Similarly dangerous are the managers who had the one-shot prototype experience and now think AI will solve all their problems. When management tells you to “move faster,” they never say the second part: “and damned be the consequences.” But velocity is a vector. If everyone’s scrambling in a different direction, you won’t end up far from where you started.

And when management says “move faster but don’t let quality slip,” 11 times out of 10 they really mean “move faster and damned be the consequences,” but with extra denial.

AI raises the performance ceiling of a well-adjusted team, and everyone wants to believe that their team is well-adjusted, but not everyone performs as well as they want to believe. AI adoption is going to be more of a problem than a solution if your team already has a dysfunctional engineering culture. If your management doesn’t understand that, I hope you’re good at managing up.

Buckle Up

The past four years have been rough for tech workers.

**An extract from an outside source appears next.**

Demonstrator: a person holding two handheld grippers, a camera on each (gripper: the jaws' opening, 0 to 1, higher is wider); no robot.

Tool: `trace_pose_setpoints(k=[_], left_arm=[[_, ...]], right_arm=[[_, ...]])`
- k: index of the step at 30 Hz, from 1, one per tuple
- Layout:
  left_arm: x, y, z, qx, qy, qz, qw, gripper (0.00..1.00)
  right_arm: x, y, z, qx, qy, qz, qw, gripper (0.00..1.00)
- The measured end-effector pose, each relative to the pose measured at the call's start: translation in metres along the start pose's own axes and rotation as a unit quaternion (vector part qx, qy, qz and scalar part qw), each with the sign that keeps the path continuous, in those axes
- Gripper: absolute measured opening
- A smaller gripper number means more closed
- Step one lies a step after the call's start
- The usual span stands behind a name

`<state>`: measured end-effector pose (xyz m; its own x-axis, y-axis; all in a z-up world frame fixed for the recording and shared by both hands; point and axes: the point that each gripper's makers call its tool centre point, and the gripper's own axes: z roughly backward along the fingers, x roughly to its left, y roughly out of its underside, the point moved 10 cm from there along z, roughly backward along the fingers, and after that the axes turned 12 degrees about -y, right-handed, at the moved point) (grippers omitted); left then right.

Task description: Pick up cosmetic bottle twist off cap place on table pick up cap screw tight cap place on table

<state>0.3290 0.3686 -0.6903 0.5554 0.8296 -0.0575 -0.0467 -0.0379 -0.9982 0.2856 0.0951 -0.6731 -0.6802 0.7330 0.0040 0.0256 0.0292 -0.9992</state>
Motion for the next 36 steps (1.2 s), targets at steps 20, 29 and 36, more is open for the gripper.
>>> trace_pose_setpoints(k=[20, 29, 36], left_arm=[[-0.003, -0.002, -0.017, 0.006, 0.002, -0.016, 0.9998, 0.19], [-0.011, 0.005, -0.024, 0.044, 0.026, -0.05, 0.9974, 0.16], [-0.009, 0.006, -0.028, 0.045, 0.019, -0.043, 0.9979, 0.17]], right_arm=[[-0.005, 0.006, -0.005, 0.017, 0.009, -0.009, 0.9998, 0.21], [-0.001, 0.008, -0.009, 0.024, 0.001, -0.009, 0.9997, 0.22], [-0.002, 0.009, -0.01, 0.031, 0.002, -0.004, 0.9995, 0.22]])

The end of the ZIRP era coinciding with the start of AI adoption has been a brutal double whammy, especially for those who haven’t yet established themselves in their careers.

For people in my age cohort, the biggest structural change is that the big tech junior-to-senior pipeline has dried up. Junior developers have always been a speculative investment—in the ZIRP era, a wide training pipeline was necessary to provide for perpetual headcount growth. I believe ZIRP was the anomaly, not today’s interest rates; if I’m right, that also implies the junior-to-senior ratio isn’t going back to 2010s levels. On top of that, LLMs promise to streamline many of the tasks that junior developers would bang their heads on to gain experience, and apparently, the promises don’t need to be fulfilled before decision-makers pull the plug on hiring. This doesn’t mean, though, that it’s impossible to break in, just that the cost of entry-level training is being externalized and individualized. A well-funded company can afford to hire only the best of the best, and a less well-funded company gets screwed if they invest in training their best employees only for them to jump ship for better pay. That leaves it up to the young graduate to train themselves for the job. If this story sounds like it has already played out in other industries, it’s because our supposed savior, the free market, has no mechanism for leveling the playing field.

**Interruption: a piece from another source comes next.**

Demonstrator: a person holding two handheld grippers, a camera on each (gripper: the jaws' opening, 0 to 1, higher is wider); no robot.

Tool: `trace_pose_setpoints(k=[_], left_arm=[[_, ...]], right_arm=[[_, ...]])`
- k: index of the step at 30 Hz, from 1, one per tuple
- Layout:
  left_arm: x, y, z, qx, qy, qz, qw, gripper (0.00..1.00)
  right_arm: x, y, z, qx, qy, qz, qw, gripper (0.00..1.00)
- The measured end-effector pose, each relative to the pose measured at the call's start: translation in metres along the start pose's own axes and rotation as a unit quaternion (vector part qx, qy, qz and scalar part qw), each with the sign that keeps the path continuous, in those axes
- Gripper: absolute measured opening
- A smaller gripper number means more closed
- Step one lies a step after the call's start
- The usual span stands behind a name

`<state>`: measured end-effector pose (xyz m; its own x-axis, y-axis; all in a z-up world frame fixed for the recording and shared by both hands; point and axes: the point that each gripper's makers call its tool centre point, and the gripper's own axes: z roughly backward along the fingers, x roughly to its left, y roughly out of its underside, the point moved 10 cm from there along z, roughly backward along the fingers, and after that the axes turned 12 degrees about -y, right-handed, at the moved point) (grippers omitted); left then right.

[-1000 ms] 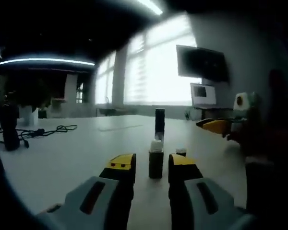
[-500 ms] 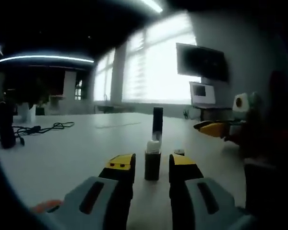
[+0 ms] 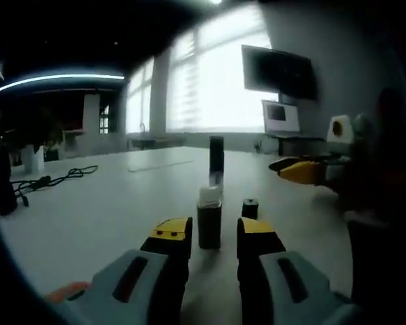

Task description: Pick up cosmetic bottle twist off cap place on table pick up cap screw tight cap place on table

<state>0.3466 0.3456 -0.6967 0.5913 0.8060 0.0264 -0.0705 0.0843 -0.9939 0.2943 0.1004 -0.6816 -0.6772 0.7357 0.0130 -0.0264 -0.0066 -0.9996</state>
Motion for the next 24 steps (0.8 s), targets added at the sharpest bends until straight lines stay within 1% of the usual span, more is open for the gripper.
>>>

And it’s not like the United States is even a free market, anyway, especially when it comes to AI. Chinese AI companies are proving capable of improving at the same rate as US frontier labs, and on many measures they even seem to be closing the gap. If anyone in charge had doubts about AI’s potential to displace human labor, devalue creative work, and dump outsized noise and infrastructure costs onto local communities, those worries are dwarfed by the threat that if Chinese AI ever catches up, American companies may decide to send all their proprietary data to a foreign adversary to chase productivity growth. If they’re barred from doing that by law, American companies falling behind international competitors due to not having the best AI models is hardly less threatening, either. Uber needed years to achieve regulatory capture; frontier AI labs are waltzing into it right from the start.

Every passing year, it’ll be harder and harder to avoid the effects of AI on our lives. Everyone at every level is incentivized to scramble, damned be the consequences.

Anyway, whether you’re an evangelist, doomer, skeptic, or hater—buckle up. And good luck with your AI-assisted burnout.